Her mother, who found the diary a year after she was discovered missing, had no idea her daughter was even having any trouble. She took the diary to the police and they starting doing a different kind of search. Looking for bodies instead of listing her as just plain missing and hoping she was still alive.
I don't know if they ever found the person who did it, but I'll never forget watching it because I work in a profession that's almost exCLUSIVEly male and there's never been a woman captain, fire chief or even lieutenant where I work.

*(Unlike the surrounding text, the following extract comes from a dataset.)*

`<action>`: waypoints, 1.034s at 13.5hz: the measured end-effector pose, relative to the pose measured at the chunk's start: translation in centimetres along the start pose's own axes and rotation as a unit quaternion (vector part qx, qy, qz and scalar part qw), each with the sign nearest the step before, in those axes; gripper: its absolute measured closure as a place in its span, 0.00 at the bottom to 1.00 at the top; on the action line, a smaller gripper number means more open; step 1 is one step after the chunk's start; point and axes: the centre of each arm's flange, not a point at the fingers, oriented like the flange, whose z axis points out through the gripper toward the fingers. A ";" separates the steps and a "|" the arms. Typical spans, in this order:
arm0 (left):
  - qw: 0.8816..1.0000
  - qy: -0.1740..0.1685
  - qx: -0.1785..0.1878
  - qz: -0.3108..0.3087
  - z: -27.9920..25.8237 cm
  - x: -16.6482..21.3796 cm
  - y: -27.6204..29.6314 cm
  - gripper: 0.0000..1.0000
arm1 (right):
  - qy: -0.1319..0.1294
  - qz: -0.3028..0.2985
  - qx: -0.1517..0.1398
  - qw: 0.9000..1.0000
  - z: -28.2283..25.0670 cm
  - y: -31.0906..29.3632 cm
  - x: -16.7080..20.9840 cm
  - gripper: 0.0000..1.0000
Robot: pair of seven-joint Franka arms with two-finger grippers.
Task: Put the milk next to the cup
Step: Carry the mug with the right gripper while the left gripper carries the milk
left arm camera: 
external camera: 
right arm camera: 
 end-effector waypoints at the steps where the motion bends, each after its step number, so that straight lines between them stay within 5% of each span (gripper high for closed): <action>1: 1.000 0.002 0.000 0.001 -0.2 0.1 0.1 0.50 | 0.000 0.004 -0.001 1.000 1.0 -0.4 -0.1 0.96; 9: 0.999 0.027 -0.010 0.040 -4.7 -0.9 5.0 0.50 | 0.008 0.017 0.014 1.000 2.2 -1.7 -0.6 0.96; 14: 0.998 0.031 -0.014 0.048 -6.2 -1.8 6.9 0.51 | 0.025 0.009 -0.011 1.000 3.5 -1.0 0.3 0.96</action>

I took the story as a gigantic warning sign about being awfully damn careful about what I do and it's the exact reason I never DID tell the captain that some guy was making my life at work a living hell every time the captain WASN'T there. The assistant captain knew about it but said absolutely nothing at all in my defense when he noticed this shit going on, so I decided to be long-suffering - I'd be damned to hell before being murdered by our Asst. Captain. I'm from a large town, I believe these things can happen, or at least I'm not taking chances.
The captain came in one day by surprise, saw this guy acting that way and asked what the hell he thinks he's doing. Then talked to each of us separately and I figured I had to tell him. So the worst of it stopped unless you count the freezing cold shoulder the employee still gives me and I don't.
I'm just saying I hope you'll be extra careful during this time, b/c some men are total pigs. And I'm afraid I don't put it past some of them to actually have that small a disregard for human life especially if they think said life has inconvenienced them in the slightest.